Nur der guten Ordnung halber - und jetzt festhalten - gab's noch If You Want Blood, You've Got It, Hells Bells, Bad Boy Boogie, The Jack, T.N.T., You Shook Me All Night Long und Rock'n'Roll Damnation. Klasse!

I can't get no satisfaction: The Rolling Stones (20.45 Uhr bis 22.45 Uhr)

Ich hatte noch nie das Vergnügen, die STONES live zu sehen, jene Band, die länger auf der Bühne steht als ich auf der Welt bin. Deshalb war ich doppelt gespannt. Und siehe da: Nicht nur, dass die Herren um Mick Jagger und Keith Richards ihren Job gut gemacht hätten, es gab sogar richtig Gänsehaut.

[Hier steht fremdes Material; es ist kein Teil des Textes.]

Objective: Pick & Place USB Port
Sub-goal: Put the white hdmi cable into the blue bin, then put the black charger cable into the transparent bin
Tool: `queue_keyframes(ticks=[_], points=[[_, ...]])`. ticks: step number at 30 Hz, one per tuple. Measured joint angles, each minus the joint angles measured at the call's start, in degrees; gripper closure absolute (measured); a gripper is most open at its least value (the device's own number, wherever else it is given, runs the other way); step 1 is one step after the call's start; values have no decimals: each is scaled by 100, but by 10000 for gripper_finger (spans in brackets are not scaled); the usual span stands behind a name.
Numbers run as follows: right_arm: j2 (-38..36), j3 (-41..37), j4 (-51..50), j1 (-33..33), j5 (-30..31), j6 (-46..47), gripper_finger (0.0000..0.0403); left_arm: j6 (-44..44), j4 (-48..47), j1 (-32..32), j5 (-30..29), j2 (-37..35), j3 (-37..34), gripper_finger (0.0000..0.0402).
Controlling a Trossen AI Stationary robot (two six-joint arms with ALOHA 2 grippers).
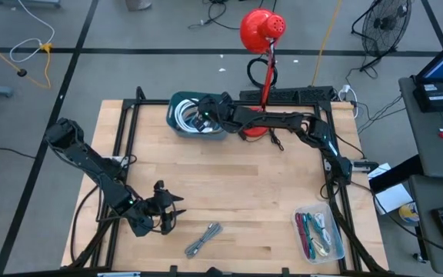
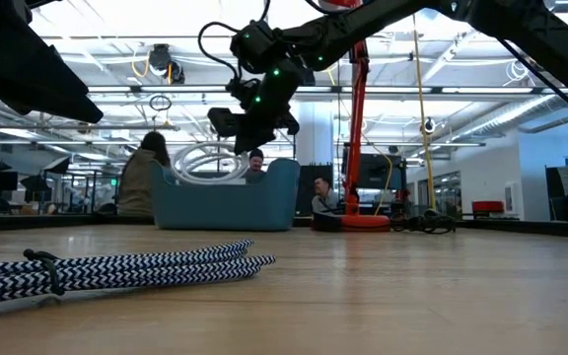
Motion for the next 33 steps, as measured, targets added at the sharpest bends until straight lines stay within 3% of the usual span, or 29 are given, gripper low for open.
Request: queue_keyframes(ticks=[6,11,24,33], points=[[-9,-90,37,4,-93,31,367,-4,-2,0,0,0,0,195],[-9,-206,135,0,-636,95,360,1,-2,0,-2,0,0,195],[-78,-220,504,42,-714,-273,215,9,-2,0,-39,0,0,195],[-681,-219,872,494,-697,-702,184,53,-8,0,-39,0,0,195]])
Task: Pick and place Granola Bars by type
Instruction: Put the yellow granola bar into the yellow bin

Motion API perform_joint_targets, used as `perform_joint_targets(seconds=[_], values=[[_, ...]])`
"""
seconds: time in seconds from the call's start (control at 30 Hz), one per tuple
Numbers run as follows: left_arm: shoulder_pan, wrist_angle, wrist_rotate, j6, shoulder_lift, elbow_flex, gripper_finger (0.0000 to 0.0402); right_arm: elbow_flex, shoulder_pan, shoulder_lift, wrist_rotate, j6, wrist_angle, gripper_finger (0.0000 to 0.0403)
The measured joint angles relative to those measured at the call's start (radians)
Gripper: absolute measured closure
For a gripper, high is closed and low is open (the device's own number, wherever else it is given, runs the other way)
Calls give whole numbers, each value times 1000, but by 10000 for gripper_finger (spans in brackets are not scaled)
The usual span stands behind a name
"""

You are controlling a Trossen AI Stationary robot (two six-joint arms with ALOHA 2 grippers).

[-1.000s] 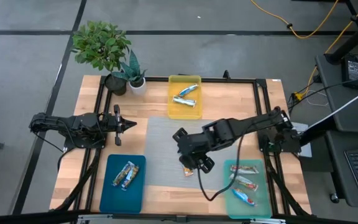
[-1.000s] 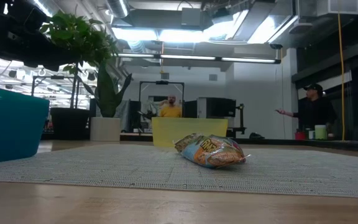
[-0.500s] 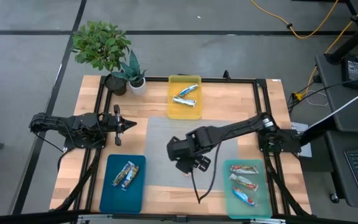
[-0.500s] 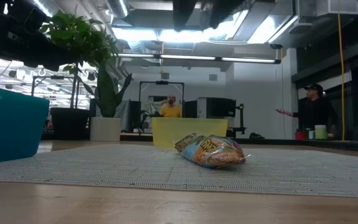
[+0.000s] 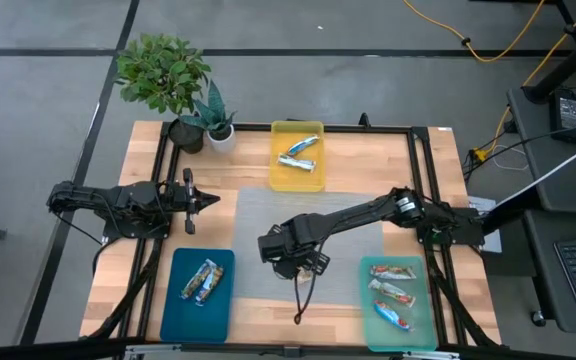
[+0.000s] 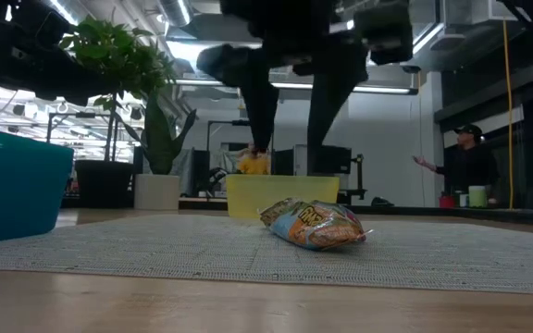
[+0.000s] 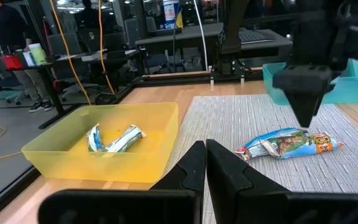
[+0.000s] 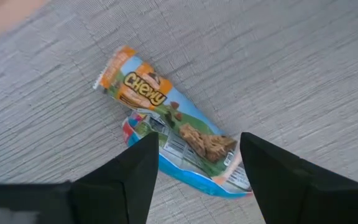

Los ging's mit Brown Sugar, Start Me Up und dem neuen Don't Stop.
Jagger, der bis zur endgültigen Justierung der Videoleinwand seine Arbeit in einem pinkfarbenen Jackett verrichtete, bot eine fantastische Version von Angie. Danach folgte - lange vor den Klassikern wie Honky Tonk Woman und Satisfaction - bereits zur Mitte des Sets der absolute Höhepunkt des Abends: Zusammen mit Keith Richards und den STONES jammte Angus Young (AC/DC) eine gute Viertelstunde zu Rock Me Baby. Die Arena tobte und niemanden auf den Rängen hielt es auf seinem Sitz. So genau und nicht anders muss Rock'n Roll sein! Besser geht's nicht. Definitiv.

Auf die zwei von Keith Richards gesungenen Titel (darunter Slippin' away) hätte ich getrost verzichten können, wurde ihnen doch nur durch die die Stones begleitenden 9 (!) Gastmusiker einigermaßen Gewicht verliehen. Da sieht man mal, was ein halbes Dutzend Background-Sängerinnen und eine komplette Bläser-Fraktion zu leisten im Stande sind.
Ein weiterer Höhepunkt war sicherlich der Blues-Klassiker I Just Want To Make Love To You, den die Stones komplett auf dem Plateau am Ende des Laufsteges zum Besten gaben und so Fan-Nähe demonstrierten.
Den Abschluss bildete ein furioses Jumpin' Jack Flash gefolgt von einem Feuerwerk über Hockenheim. So etwas nennt man dann wohl Eventkultur.

Abschließend noch eine Randnotiz: Da die Preise (Eintritt 90 Euro, T-Shirt 35 Euro, Bier 4 Euro) extrem hoch waren, waren all jene gut beraten, die sich vor dem Motodrom mit Campingausstattung und eigenem Biervorrat einen netten Abend machten - und das für lau. Der Sound war auch außerhalb der Arena so gut und klar, dass man sich ernsthaft überlegen sollte, den Open-Air-Besuch ohne Eintrittskarte wirklich mal auszuprobieren.